LETHBRIDGE, ALTA. — In her second year with the University of Wisconsin Badgers, Dara Greig is a national champion.
The Lethbridge-born sophomore said the celebration hasn’t quite died down since Saturday’s big game. “The support here from the fans is crazy so it still feels a bit surreal,” she said.
The Badgers took down the number one ranked Northeastern Huskies 2-1 in overtime when Toronto-born forward Daryl Watts banked in a shot from behind the net.
“A lot of the older girls had been in that situation before so the leadership from them was huge and seeing them be so calm kind of led the younger girls to calm down,” said Greig.
The title is a significant feather in the Greig family’s already decorated cap.
Dara’s brother Ridly is currently playing in the WHL for the Brandon Wheat Kings and was drafted 28 overall by the Ottawa Senators this past October, and her sister Kyra also has a handful of competitive hockey under her belt after playing three seasons with the Lethbridge Pronghorns.

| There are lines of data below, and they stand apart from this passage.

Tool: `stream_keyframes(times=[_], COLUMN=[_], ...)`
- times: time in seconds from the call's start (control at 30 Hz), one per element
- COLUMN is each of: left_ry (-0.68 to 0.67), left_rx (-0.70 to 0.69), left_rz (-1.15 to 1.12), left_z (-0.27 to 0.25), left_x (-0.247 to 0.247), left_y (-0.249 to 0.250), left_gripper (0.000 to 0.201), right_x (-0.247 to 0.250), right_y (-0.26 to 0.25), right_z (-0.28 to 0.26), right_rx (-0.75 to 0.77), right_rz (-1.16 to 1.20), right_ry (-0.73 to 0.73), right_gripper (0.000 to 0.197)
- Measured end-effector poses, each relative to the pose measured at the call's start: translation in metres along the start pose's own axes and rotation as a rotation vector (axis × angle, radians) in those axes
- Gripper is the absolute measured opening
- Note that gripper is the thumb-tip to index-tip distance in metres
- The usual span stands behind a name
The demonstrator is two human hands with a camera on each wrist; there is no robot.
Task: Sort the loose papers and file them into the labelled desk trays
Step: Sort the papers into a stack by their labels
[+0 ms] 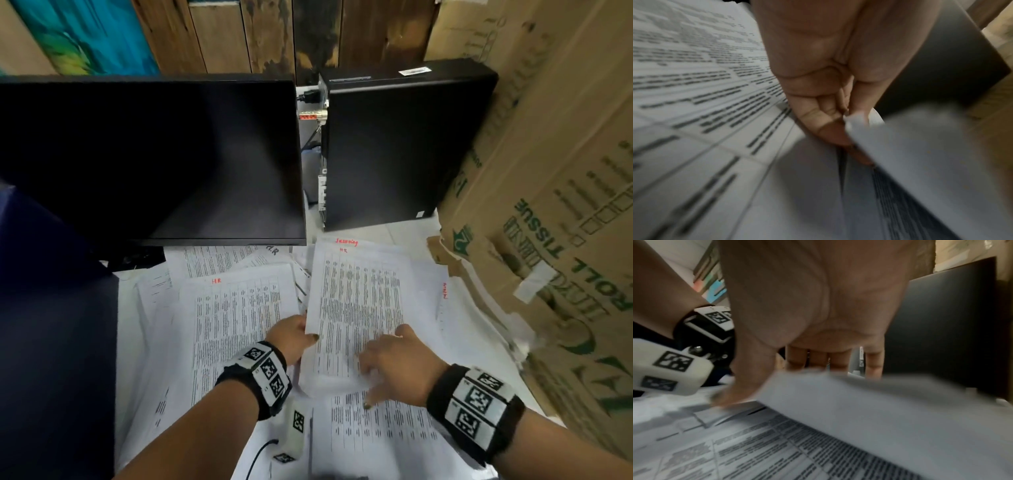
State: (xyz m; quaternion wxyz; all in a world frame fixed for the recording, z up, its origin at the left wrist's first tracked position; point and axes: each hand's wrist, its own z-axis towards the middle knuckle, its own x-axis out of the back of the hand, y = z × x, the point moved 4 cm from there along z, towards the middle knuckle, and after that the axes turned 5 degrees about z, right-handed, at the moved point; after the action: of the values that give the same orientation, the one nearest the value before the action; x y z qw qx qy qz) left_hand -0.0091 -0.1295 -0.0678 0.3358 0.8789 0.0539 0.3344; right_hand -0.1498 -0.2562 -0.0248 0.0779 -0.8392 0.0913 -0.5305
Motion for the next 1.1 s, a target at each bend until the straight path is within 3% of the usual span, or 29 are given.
stream_keyframes(times=[0.07,0.1,0.2,0.23,0.33,0.53,0.6,0.67,0.77,0.83,0.93,1.07,1.1], left_ry=[-0.053,-0.081,-0.186,-0.229,-0.275,-0.202,-0.21,-0.216,-0.21,-0.213,-0.209,-0.173,-0.165], left_rx=[0.01,0.014,0.046,0.045,-0.014,-0.111,-0.081,-0.022,0.089,0.155,0.265,0.382,0.406], left_rz=[0.002,0.011,-0.021,-0.03,0.004,-0.006,-0.052,-0.087,-0.163,-0.223,-0.27,-0.212,-0.177], left_z=[-0.002,-0.004,-0.009,-0.012,-0.017,-0.026,-0.03,-0.033,-0.04,-0.05,-0.062,-0.077,-0.08], left_x=[-0.007,-0.01,-0.019,-0.022,-0.023,0.002,0.016,0.029,0.046,0.056,0.07,0.088,0.092], left_y=[-0.004,-0.005,-0.007,-0.007,-0.005,-0.015,-0.026,-0.041,-0.069,-0.087,-0.116,-0.134,-0.134], left_gripper=[0.023,0.025,0.032,0.035,0.044,0.043,0.045,0.045,0.046,0.043,0.039,0.018,0.022], right_x=[0.002,0.004,0.014,0.017,0.026,0.033,0.032,0.037,0.037,0.031,0.018,0.017,0.02], right_y=[0.007,0.013,0.045,0.055,0.082,0.121,0.12,0.11,0.078,0.053,0.02,-0.009,-0.014], right_z=[-0.002,-0.001,0.006,0.01,0.024,0.035,0.042,0.05,0.067,0.082,0.103,0.112,0.113], right_rx=[-0.051,-0.077,-0.249,-0.307,-0.444,-0.782,-0.787,-0.732,-0.596,-0.512,-0.443,-0.481,-0.475], right_rz=[0.09,0.129,0.213,0.223,0.337,0.669,0.827,0.978,1.191,1.17,1.082,0.925,0.854], right_ry=[-0.118,-0.114,0.013,0.056,0.162,0.408,0.471,0.527,0.383,0.237,0.138,0.194,0.21], right_gripper=[0.082,0.085,0.043,0.038,0.052,0.077,0.078,0.062,0.04,0.035,0.043,0.043,0.048])
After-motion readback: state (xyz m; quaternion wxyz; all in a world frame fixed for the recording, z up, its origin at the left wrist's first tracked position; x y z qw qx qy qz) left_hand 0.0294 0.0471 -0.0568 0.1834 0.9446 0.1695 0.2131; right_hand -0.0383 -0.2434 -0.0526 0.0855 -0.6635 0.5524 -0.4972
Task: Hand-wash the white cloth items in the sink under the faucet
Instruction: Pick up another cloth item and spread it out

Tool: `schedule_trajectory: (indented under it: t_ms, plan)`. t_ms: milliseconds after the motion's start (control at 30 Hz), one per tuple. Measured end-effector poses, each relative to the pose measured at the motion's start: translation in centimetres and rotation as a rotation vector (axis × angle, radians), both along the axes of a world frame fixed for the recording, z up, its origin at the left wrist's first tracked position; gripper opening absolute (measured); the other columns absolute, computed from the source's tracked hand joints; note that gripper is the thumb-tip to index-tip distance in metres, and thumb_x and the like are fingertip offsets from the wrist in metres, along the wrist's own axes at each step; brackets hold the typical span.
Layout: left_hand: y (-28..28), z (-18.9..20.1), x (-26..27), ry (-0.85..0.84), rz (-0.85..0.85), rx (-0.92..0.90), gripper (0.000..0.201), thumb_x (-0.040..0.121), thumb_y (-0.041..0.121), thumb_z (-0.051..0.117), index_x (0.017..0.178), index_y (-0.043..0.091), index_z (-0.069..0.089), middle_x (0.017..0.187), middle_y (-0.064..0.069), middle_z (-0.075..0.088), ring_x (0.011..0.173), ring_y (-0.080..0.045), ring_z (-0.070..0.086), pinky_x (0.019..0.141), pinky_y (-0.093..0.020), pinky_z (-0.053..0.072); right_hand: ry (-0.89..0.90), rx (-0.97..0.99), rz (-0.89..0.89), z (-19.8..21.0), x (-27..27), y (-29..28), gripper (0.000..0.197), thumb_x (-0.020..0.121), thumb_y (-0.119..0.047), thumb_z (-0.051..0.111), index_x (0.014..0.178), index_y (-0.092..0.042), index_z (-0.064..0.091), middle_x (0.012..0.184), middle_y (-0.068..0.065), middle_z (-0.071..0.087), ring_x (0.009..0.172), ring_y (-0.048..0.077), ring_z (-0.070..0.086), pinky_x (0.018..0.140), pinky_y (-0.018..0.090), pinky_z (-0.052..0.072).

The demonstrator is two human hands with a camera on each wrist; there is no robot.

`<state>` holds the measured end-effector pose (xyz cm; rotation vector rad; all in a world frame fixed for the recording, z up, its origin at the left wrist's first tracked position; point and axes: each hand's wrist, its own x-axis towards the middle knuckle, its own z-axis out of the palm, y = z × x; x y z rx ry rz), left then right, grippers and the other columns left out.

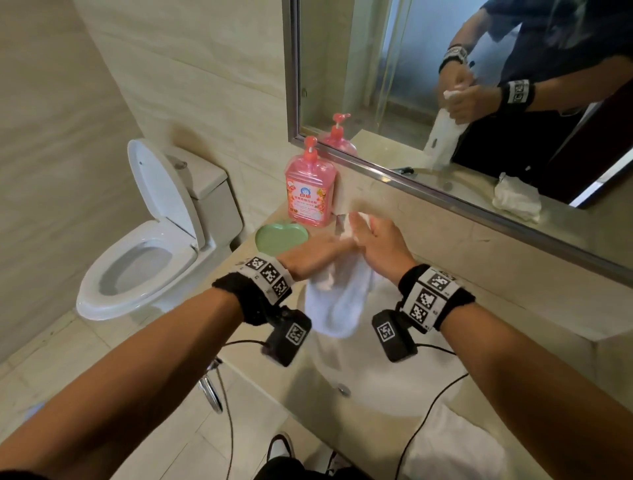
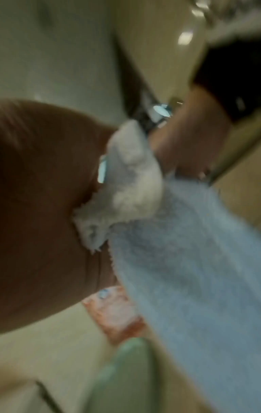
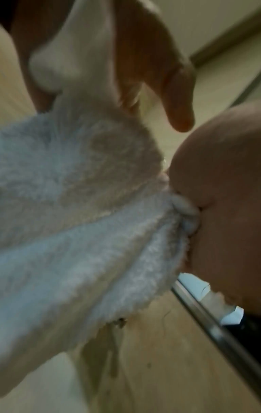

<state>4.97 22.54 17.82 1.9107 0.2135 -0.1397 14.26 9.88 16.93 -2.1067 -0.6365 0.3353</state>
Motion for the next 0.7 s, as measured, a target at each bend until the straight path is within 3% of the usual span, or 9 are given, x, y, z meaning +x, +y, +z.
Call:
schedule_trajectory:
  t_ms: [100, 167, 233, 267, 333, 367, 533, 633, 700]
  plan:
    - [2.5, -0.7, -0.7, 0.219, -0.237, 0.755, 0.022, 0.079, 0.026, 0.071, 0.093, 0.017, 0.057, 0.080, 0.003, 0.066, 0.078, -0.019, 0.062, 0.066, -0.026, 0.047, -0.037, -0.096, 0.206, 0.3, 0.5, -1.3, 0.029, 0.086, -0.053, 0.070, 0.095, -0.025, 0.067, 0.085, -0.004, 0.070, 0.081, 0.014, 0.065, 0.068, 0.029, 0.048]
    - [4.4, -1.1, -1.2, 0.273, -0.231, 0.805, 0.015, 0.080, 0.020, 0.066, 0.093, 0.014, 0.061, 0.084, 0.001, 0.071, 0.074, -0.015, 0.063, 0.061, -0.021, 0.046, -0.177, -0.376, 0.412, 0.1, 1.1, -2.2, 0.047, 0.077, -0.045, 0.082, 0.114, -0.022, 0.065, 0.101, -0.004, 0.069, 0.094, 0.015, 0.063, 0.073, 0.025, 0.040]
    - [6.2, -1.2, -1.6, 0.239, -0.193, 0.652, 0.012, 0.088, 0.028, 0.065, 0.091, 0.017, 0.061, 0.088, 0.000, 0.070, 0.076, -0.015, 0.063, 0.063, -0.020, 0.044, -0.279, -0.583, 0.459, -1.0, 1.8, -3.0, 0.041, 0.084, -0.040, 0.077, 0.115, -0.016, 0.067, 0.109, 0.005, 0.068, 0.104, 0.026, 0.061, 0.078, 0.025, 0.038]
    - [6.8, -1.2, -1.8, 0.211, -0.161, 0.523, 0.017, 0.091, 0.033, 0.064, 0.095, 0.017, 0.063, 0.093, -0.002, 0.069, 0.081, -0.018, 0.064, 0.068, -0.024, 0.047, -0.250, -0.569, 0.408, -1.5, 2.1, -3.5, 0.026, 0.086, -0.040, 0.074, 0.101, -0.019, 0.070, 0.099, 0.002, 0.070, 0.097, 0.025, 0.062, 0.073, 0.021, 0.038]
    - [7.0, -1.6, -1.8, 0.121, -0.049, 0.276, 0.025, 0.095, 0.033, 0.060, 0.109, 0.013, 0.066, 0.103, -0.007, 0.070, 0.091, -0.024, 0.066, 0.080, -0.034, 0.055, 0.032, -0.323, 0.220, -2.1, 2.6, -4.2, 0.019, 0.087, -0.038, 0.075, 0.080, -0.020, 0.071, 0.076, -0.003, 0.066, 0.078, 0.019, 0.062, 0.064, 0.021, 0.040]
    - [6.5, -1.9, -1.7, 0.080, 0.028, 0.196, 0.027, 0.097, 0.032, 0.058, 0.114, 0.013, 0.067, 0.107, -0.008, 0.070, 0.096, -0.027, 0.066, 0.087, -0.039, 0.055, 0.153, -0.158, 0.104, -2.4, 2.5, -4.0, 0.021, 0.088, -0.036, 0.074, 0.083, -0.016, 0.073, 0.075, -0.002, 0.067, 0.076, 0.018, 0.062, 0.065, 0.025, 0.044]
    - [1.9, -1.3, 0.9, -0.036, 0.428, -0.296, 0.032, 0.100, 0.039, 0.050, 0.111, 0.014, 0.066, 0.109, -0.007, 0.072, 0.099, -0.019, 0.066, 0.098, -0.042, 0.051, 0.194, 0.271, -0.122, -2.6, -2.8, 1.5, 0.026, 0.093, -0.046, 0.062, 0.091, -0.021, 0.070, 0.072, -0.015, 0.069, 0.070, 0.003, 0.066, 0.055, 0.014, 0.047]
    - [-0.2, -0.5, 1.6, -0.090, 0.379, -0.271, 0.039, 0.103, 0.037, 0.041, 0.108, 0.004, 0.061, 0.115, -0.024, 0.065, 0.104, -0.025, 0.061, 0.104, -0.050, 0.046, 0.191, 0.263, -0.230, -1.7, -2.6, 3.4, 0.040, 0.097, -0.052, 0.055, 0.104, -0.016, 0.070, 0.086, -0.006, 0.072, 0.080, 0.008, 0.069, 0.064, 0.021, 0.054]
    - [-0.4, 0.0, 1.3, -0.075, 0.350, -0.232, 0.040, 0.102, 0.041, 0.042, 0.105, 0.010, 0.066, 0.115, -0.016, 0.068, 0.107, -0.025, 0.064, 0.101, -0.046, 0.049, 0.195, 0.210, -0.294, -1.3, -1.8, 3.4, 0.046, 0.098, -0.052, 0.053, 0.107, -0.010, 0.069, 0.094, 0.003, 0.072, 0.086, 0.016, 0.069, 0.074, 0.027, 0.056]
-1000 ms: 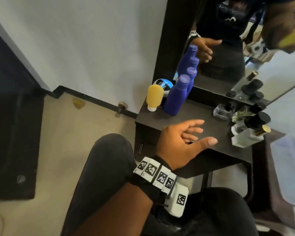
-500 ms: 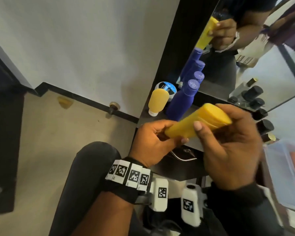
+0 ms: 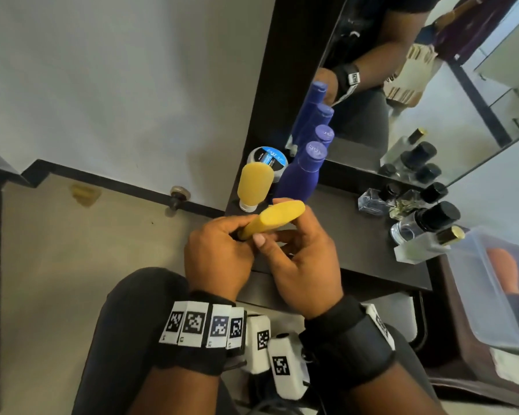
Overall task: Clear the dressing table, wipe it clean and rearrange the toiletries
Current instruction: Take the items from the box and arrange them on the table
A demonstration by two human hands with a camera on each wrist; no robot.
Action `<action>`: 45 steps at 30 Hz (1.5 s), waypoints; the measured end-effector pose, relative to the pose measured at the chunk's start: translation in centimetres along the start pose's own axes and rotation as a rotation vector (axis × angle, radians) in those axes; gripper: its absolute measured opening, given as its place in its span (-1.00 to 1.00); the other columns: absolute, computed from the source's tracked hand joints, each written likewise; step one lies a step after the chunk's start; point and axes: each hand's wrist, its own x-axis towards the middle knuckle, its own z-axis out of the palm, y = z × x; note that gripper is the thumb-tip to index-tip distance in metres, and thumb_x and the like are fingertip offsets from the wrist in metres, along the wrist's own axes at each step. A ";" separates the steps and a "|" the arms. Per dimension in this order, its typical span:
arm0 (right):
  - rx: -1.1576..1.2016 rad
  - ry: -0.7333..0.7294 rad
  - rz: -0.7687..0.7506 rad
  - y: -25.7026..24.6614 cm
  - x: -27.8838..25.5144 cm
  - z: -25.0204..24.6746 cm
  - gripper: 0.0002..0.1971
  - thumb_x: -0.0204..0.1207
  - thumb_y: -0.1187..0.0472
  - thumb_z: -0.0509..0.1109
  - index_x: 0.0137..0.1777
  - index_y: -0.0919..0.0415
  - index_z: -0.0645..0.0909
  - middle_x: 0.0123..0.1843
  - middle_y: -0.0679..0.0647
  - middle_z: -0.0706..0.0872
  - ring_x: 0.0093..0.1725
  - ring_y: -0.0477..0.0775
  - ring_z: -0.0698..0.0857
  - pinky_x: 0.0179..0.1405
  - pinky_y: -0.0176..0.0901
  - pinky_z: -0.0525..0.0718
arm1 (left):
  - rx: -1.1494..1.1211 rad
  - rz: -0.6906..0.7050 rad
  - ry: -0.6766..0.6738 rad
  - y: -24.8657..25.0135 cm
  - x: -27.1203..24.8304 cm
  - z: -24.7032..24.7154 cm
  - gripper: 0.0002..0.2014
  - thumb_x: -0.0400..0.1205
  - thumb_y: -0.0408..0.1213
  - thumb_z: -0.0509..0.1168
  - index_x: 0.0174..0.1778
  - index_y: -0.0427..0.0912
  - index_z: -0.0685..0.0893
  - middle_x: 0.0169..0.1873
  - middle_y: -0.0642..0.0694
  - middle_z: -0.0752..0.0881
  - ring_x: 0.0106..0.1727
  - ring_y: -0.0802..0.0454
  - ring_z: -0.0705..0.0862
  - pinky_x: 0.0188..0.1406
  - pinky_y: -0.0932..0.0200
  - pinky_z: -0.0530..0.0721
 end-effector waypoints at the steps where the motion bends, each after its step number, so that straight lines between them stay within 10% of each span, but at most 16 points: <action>1: -0.012 -0.008 0.014 0.3 0.2 -0.1 -0.63 0.60 0.30 0.57 0.35 0.05 0.63 0.06 -0.08 0.82 -0.03 0.06 0.81 -0.02 -0.09 0.79 | 0.004 -0.024 -0.001 0.0 0.1 0.1 -0.74 0.54 -0.21 0.61 0.11 0.19 0.91 -0.10 0.18 0.88 -0.09 0.17 0.79 -0.10 0.27 0.68; 6: -0.035 -0.043 0.109 3.2 0.7 -0.3 -0.68 0.64 0.21 0.53 0.37 0.06 0.68 0.19 -0.11 0.83 -0.02 0.10 0.84 0.06 0.21 0.81 | -0.037 -0.125 -0.027 0.3 0.2 0.2 -0.68 0.49 -0.10 0.66 0.16 0.17 0.90 -0.08 0.17 0.88 -0.06 0.16 0.80 -0.04 0.14 0.74; 16: -0.241 -0.053 0.085 5.0 1.6 -0.2 -0.71 0.63 -0.09 0.47 0.33 -0.14 0.73 0.14 -0.25 0.84 0.07 -0.14 0.81 0.13 0.08 0.81 | -0.203 -0.201 -0.051 -0.6 0.8 0.3 -0.60 0.51 -0.21 0.56 0.25 0.24 0.85 0.04 0.18 0.89 0.08 0.10 0.86 0.16 -0.17 0.84; 23: -0.347 -0.045 0.089 4.7 1.7 0.0 -0.69 0.62 -0.10 0.47 0.35 -0.19 0.74 0.18 -0.30 0.83 0.05 -0.20 0.77 0.11 0.01 0.79 | -0.468 -0.240 0.119 0.2 0.8 0.8 -0.59 0.66 -0.58 0.37 -0.08 0.13 0.82 -0.11 -0.01 0.89 -0.37 0.16 0.79 -0.45 0.39 0.66; 45: -0.462 -0.033 0.107 5.4 2.1 0.7 -0.62 0.60 -0.15 0.45 0.42 -0.28 0.66 0.21 -0.23 0.83 0.16 -0.09 0.78 0.13 0.10 0.80 | -0.455 -0.286 0.240 -1.0 0.9 1.7 -0.64 0.68 -0.52 0.39 -0.05 0.12 0.85 -0.07 0.06 0.90 -0.41 0.13 0.79 -0.46 0.30 0.69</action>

A lot of the family’s hockey success is thanks to being around the game from a young age.
Their dad Mark Greig was drafted in the first round of the 1990 NHL Entry Draft by the Hartford Whalers after racking up the points with the Lethbridge Hurricanes.
He went on to play more than 1,000 professional hockey games including 125 in the NHL for the Whalers, Toronto Maple Leafs, Calgary Flames, and Philadelphia Flyers.
“There were always three staples that I always really remind [the kids] of. One is fitness, to be able to play at the top level you have to be in top shape,” said Mark Greig.
“The other ones are preparation to be able to give yourself the best chance to succeed and the third one is attitude.”
Greig added that his three kids have always had a competitive nature and that he thinks that aspect of their game has served them well.
For Dara and Ridly, that competitive fire is still fuelling their respective careers.
“It’s really cool for her to win a national championship. I guess she kind of one-upped me with that one, but it’s pretty exciting for her,” said Ridly.
“He’s got a huge future and bright things ahead of him. I don’t know if he can top this, but I guess we’ll just have to wait and see,” said Dara.
When the dust finally settles and the celebration of the NCAA title dies down (if it ever does), Dara Greig will be back on the ice training and preparing for next year as the Badgers hunt for their third-straight national title.